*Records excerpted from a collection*
++++++

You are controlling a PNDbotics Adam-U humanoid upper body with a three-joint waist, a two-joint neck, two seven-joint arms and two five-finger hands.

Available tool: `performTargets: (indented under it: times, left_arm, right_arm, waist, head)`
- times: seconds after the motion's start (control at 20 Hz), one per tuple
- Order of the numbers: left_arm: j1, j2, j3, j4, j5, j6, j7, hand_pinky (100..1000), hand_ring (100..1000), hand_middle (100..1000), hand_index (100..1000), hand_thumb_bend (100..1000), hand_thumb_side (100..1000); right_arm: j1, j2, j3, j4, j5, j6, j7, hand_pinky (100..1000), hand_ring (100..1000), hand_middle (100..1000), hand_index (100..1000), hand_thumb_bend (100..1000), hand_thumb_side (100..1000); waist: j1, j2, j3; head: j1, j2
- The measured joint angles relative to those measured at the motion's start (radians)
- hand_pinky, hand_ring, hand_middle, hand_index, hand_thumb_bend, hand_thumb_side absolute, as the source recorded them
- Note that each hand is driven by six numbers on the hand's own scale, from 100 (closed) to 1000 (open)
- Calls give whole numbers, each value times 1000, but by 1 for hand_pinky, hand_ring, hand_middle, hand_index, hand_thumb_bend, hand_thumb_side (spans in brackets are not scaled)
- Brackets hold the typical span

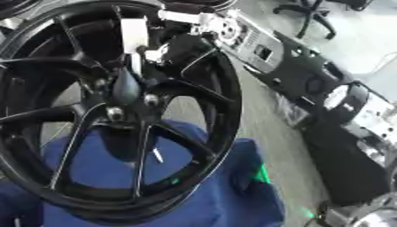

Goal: Pull the pin out of the wheel hub.

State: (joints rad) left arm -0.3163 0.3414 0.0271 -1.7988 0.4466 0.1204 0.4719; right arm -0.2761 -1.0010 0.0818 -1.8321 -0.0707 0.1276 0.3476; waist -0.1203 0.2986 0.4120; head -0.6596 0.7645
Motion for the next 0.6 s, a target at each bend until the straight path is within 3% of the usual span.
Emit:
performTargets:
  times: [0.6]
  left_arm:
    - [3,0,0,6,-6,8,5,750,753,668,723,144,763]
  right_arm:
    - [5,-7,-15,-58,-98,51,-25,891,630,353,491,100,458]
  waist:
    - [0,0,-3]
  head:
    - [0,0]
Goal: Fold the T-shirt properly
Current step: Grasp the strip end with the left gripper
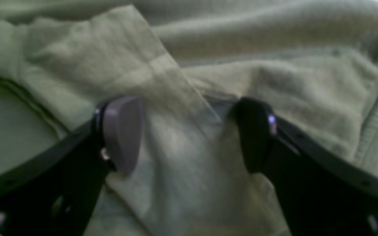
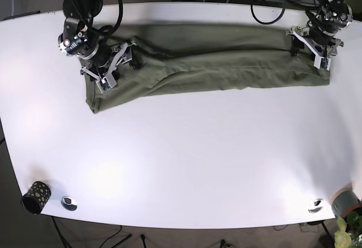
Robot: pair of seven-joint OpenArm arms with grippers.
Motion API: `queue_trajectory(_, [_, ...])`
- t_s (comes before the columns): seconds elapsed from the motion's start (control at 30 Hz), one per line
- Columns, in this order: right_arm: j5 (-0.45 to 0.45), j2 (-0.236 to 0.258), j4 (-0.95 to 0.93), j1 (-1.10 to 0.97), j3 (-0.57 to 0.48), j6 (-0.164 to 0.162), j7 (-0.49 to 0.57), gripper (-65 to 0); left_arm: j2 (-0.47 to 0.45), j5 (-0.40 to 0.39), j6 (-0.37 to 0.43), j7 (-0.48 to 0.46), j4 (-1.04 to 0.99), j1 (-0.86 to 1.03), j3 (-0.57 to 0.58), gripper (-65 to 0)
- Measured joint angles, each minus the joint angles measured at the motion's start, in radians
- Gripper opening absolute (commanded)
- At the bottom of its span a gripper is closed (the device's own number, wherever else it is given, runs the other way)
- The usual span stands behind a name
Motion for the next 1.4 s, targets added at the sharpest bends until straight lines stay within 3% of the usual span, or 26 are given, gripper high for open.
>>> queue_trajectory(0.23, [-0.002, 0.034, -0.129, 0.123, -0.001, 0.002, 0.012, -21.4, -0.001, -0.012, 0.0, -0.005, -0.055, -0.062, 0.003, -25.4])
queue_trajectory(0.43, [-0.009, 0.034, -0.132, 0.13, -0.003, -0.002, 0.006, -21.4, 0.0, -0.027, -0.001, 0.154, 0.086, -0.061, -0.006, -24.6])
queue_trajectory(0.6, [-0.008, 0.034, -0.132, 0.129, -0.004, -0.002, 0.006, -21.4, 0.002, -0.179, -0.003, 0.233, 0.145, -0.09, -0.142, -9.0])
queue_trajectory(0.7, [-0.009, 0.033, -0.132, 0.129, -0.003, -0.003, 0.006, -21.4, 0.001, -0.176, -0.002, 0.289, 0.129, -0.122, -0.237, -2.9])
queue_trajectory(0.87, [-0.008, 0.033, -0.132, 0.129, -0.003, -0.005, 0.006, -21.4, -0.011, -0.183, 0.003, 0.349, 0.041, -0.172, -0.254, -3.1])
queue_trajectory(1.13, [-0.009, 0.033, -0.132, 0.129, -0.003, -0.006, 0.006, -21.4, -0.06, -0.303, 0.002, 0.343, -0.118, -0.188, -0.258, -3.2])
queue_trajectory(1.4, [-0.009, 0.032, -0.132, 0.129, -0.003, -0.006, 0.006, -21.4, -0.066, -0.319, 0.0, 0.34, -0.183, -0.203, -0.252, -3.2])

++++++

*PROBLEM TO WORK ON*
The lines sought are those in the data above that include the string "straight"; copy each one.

*TASK RESULT*
Motion for the next 0.6 s, a target at each bend until the straight path is within 3% of the usual span.
Motion for the next 1.4 s, targets added at the sharpest bends until straight lines stay within 3% of the usual span, or 26 are given, gripper high for open.

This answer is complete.